Denoising diffusion probabilistic models (DDPMs) (Ho et al. 2020) have demonstrated high capabilities in SR tasks (Saharia et al. 2021a) overcoming the generative adversarial networks (GANs) (Goodfellow et al. 2014) in terms of quality of the prediction and simplicity of the training task (Dhariwal & Nichol 2021). DDPMs are less prone to generate artefacts and it is possible to make use of their probabilistic nature to determine an uncertainty on the prediction, which is fundamental for scientific purposes (Ramunno et al. 2024a,b). Their stability arises from the iterative generation during inference (Sun et al. 2023). However, this rapidly increases computational demands with the image size (Rombach et al. 2021). Therefore, it has been demonstrated that it is possible to train DDPMs in a latent space of a pre-trained autoencoder (Rombach et al. 2021) that reasonably represents the data. This approach leads to a reduction of the image size. Therefore, it allows more complex network architectures with limited computational burden to be implemented, and it permits the generation of images of the same size as the HMI/SDO telescope, 4096 × 4096 pixels with 0.5′′/pixel as spatial resolution.

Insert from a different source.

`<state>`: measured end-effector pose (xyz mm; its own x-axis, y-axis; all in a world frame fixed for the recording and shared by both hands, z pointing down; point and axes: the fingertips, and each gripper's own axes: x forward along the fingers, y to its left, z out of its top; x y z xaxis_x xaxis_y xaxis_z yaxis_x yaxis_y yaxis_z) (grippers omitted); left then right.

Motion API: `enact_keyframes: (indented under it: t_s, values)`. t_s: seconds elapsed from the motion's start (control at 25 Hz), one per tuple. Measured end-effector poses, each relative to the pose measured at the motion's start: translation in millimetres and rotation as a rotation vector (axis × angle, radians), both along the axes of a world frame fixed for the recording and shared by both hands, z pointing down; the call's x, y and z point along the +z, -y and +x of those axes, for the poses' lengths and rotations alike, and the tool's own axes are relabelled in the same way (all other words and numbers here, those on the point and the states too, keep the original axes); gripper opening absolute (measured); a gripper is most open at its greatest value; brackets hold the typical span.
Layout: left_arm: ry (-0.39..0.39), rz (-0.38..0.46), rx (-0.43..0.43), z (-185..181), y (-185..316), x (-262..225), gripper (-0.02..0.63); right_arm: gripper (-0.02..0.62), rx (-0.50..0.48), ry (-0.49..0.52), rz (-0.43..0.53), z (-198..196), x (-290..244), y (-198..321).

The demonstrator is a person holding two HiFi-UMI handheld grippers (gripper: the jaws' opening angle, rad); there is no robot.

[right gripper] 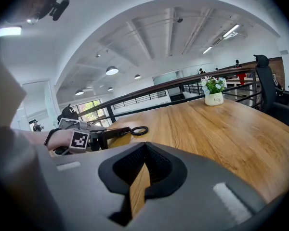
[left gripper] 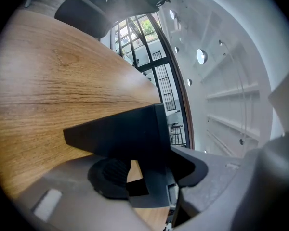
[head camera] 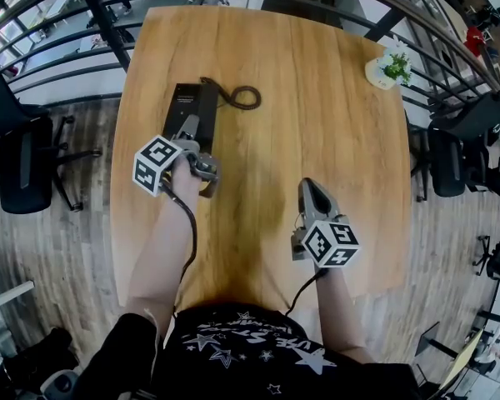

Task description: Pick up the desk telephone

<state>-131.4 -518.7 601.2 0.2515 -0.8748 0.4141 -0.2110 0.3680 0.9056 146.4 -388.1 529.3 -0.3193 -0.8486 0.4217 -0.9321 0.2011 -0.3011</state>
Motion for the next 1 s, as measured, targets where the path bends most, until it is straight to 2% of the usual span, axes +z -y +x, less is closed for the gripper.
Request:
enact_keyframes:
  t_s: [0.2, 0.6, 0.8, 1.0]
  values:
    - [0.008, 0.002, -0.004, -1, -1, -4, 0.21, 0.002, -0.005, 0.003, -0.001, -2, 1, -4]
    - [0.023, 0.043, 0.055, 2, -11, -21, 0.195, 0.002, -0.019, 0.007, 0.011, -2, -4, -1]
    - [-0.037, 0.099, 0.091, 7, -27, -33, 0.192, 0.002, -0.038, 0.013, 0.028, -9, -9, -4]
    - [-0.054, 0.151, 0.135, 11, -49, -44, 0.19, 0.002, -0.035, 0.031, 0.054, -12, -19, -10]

In this work, we train a latent diffusion model on downscaled HMI/SDO data, with a spatial resolution of 2′′/pixel, to super-resolve them into high-quality HMI/SDO data at 0.5′′/pixel. Our novel method enables the super-resolution of features smaller than 2′′ – a capability not found in other deterministic models. We also develop a technique to assess the reliability of these predicted features, making them more relevant from a physical perspective. This opens up the exciting possibility of super-resolving the data provided by MDI between 1995 and 2010, allowing Solar Cycle 23 to be studied at the same resolution as HMI/SDO. We therefore now have a unique opportunity to investigate a greater number of eruptive events, in addition to those of Solar Cycle 24, with improved spatial resolution. In future work, we are interested in super-resolving the temporal resolution of MDI/SOHO, which would lead to a better understanding of the dynamic properties of features on the photosphere.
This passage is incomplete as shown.